Лена уже встречалась с адвокатом Джонсонов. Адвокат был толковый, умный, напористый, агрессивный. В очень дорогом костюме, с очень широкой улыбкой в пятьдесят восемь ослепительно-белых зубов. Такая гламурная акула — поулыбается, походит кругами, а потом перекусит пополам.
Собственно, визит адвоката был эдаким «иду на вы». Со своей акульей улыбкой он сообщил, что Джонсоны настроены серьезно, они намерены во что бы то ни стало вернуть своего (подчеркиваю — своего) ребенка и не остановятся ни перед чем (в рамках действующего законодательства, разумеется).
Адвокат озвучил намерения Джонсонов, о которых Лена и без него знала из текста искового заявления. Они требовали лишить Людмилу родительских прав на основании того факта, что она намеревалась продать ребенка, чему имеются доказательства (договор с агентством, банковские квитанции о денежных переводах и так далее, и так далее).
Лена разложила на столе материалы дела, оправила пиджак, вытащила из сумочки пудреницу и припудрила нос. Едва она успела спрятать пудреницу обратно в карман сумки, как в дверь постучали. Явились Джонсоны со своим адвокатом. На часах было ровно одиннадцать тридцать. Через десять минут появилась Людмила.

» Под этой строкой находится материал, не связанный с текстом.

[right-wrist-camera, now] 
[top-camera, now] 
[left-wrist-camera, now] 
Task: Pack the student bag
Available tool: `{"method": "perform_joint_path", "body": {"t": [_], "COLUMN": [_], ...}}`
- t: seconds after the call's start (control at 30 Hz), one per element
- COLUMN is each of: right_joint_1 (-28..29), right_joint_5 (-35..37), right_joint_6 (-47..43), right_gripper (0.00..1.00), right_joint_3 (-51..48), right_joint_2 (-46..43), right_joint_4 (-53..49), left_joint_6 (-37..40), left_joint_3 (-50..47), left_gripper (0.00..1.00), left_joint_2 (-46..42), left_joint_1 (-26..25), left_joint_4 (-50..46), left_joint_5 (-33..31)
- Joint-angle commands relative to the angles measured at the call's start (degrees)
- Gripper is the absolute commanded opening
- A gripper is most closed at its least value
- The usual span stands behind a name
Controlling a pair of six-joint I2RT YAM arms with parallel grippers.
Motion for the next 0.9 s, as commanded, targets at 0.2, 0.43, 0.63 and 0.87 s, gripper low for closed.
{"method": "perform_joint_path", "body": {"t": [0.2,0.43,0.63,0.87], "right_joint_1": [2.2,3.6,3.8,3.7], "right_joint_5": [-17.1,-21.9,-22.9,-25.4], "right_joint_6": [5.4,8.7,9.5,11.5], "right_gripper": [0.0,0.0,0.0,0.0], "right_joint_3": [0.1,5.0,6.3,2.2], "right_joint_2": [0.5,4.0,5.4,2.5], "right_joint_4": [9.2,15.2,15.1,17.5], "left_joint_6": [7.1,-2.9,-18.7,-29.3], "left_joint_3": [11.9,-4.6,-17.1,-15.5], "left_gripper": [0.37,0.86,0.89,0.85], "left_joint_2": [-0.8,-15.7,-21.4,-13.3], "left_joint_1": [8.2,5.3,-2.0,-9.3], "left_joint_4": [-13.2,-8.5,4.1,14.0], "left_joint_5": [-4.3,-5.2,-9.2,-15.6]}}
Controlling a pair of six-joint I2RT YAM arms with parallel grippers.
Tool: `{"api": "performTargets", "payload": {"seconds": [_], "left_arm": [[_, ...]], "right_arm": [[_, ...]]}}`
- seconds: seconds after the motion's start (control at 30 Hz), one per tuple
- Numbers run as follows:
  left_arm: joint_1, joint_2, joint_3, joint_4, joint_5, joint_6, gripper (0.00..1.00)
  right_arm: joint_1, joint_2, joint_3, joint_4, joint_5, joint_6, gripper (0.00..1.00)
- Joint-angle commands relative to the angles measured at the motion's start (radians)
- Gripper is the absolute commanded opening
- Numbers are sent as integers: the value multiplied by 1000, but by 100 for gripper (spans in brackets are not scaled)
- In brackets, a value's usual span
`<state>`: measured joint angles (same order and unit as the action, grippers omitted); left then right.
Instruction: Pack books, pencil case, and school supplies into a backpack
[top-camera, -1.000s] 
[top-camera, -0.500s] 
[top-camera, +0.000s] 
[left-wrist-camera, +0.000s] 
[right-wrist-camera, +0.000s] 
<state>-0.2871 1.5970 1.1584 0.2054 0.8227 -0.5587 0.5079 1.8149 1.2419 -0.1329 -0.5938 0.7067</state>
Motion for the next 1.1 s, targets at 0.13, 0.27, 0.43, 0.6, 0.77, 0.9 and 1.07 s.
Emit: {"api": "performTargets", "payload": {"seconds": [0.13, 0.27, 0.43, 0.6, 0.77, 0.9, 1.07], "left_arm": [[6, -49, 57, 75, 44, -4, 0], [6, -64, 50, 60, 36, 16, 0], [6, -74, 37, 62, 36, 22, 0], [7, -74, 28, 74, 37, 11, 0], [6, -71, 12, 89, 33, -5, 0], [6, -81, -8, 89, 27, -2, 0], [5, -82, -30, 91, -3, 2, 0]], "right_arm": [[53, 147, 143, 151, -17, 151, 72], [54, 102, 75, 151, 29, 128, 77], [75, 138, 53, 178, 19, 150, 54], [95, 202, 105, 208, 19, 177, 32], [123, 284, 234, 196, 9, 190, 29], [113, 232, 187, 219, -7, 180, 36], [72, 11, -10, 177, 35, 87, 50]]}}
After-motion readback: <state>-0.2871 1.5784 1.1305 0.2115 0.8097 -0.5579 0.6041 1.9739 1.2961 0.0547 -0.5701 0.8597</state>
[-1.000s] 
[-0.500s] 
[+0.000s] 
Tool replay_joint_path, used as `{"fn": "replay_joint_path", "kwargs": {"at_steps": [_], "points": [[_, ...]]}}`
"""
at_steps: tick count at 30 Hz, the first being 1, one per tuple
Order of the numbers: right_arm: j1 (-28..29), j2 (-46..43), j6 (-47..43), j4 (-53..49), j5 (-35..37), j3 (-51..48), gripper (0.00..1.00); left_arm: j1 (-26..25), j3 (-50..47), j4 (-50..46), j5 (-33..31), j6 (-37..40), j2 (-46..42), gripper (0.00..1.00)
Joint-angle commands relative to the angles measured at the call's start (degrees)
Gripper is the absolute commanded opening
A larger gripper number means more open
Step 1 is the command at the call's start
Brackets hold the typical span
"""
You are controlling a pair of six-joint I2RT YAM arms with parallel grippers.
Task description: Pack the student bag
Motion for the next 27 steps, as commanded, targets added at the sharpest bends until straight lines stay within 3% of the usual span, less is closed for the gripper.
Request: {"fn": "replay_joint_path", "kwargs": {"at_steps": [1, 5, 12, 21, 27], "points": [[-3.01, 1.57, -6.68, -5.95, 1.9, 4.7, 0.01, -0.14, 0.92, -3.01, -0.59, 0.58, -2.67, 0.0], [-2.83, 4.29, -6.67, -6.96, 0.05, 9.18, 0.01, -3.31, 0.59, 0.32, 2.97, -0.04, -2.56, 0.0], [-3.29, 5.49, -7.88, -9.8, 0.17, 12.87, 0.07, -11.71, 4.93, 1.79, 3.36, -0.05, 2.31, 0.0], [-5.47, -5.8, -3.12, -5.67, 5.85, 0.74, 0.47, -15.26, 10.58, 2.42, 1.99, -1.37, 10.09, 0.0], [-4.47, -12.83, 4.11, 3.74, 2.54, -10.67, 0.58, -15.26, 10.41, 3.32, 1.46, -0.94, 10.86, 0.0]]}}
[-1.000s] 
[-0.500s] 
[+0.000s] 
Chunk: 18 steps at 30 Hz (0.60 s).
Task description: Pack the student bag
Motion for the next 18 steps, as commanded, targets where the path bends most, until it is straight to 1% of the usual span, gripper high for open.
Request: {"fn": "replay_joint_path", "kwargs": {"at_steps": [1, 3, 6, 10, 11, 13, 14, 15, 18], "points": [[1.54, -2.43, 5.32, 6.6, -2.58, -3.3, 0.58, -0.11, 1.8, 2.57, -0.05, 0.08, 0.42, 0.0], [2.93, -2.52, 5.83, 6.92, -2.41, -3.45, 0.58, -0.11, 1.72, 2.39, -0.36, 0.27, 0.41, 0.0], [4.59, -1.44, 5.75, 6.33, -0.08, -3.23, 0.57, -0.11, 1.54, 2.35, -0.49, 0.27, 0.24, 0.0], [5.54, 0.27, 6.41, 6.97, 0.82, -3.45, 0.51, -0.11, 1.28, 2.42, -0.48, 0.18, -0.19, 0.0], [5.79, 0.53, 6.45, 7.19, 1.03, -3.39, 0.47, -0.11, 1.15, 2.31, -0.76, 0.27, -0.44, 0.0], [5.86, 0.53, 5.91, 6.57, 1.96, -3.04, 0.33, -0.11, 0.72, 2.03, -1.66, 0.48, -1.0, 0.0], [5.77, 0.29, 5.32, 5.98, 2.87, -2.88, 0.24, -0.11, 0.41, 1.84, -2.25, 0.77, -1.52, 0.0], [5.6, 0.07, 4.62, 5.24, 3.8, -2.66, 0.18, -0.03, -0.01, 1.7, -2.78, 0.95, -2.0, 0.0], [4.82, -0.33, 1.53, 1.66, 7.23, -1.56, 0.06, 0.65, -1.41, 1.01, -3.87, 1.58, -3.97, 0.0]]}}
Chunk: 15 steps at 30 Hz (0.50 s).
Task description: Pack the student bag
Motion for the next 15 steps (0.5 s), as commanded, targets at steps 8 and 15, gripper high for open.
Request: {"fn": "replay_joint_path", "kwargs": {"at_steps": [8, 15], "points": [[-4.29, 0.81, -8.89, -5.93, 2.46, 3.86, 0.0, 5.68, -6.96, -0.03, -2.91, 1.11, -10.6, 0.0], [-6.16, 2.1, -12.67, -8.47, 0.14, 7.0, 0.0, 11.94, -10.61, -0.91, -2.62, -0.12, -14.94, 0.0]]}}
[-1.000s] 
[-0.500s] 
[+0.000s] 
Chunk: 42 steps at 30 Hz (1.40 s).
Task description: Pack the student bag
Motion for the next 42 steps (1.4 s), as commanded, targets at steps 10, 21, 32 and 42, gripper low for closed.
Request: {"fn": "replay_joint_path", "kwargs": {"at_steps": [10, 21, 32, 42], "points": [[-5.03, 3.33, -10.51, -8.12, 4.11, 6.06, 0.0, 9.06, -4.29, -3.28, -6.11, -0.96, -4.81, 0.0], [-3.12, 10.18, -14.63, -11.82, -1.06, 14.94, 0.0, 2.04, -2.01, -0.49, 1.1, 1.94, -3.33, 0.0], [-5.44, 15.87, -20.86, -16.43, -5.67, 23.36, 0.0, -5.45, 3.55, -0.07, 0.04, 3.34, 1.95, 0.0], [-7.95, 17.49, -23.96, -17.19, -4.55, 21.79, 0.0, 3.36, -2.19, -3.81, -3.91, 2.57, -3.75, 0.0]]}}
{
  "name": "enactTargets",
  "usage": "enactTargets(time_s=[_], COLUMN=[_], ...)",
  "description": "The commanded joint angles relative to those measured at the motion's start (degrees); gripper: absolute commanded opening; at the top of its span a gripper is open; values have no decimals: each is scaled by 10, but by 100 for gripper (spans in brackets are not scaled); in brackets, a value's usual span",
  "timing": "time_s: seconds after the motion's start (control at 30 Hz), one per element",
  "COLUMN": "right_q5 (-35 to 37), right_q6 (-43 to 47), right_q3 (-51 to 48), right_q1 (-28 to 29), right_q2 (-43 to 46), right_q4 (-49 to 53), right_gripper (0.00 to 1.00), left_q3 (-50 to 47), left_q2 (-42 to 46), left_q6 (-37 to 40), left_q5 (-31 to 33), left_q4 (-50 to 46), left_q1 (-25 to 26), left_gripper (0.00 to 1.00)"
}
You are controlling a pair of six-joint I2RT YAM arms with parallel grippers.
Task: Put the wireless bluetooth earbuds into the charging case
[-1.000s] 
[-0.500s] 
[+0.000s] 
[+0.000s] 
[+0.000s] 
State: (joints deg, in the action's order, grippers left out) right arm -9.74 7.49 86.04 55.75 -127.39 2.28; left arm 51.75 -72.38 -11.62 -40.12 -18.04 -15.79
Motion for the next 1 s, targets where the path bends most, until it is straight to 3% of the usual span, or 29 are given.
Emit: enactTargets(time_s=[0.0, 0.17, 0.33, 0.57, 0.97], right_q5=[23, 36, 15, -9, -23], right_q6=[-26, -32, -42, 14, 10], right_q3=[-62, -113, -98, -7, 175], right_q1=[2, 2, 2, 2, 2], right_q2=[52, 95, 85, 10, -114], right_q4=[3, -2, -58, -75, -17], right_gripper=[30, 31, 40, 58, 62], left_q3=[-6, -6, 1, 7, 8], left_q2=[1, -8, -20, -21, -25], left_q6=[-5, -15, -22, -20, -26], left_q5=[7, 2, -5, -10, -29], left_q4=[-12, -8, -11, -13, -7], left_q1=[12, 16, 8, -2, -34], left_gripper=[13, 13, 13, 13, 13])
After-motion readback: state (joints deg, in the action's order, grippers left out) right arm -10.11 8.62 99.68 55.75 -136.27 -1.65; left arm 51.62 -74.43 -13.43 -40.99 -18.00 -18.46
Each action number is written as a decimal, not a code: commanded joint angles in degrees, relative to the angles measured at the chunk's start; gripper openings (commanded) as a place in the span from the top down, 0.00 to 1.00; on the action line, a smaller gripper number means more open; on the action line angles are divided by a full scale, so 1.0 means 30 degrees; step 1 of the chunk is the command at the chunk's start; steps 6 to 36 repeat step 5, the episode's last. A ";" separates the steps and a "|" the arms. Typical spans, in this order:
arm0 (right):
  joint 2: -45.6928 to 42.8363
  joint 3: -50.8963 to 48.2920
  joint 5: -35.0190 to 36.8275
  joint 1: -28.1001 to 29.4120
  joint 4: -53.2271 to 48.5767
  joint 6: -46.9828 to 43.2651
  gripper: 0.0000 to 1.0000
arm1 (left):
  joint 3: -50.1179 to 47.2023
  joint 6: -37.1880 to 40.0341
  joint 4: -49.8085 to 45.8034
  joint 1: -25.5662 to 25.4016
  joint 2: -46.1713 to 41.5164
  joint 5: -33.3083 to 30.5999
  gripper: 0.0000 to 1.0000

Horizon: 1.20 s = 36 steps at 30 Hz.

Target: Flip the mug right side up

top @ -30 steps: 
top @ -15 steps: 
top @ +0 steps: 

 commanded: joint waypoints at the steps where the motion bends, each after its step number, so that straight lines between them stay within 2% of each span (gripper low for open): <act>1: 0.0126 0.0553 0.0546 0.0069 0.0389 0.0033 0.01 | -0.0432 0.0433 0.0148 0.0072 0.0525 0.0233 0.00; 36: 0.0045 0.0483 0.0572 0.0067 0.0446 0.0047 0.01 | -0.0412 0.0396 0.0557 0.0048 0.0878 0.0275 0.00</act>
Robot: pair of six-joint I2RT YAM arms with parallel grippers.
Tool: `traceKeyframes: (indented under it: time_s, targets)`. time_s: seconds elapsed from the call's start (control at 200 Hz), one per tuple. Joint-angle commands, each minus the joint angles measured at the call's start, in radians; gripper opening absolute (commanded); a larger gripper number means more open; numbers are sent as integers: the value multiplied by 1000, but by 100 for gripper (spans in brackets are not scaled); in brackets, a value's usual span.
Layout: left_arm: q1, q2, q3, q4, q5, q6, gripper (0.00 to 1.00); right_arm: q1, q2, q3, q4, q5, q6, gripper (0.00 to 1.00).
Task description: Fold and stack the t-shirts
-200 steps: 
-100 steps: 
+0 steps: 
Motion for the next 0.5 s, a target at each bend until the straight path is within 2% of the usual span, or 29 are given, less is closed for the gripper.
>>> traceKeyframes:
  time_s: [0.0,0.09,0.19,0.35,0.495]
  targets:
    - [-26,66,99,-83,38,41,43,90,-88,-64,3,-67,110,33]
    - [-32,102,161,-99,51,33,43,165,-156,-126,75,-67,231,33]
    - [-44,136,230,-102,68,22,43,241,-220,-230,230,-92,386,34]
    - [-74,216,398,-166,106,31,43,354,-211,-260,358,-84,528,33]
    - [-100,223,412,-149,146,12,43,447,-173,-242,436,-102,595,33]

Поздоровавшись, Лена предложила посетителям присаживаться. Специально для этого визита Дима с утра ходил по соседям и клянчил стулья (в кабинете имелось только два шатких стульчика). Люди в суде работают не то чтобы жадные, но прижимистые и хозяйственные. Но Дима действительно очень хороший помощник, потому что в итоге таки раздобыл два разнокалиберных стула. Самому ему пришлось примоститься на подоконнике.
Людмила сидела молча, шмыгала распухшим красным носом.
Джонсоны еще раз изложили суть дела. Точнее, изложил мистер Джонсон. Его жена сидела молча, сцепив на коленях руки. Ногти на правой были обкусаны до мяса.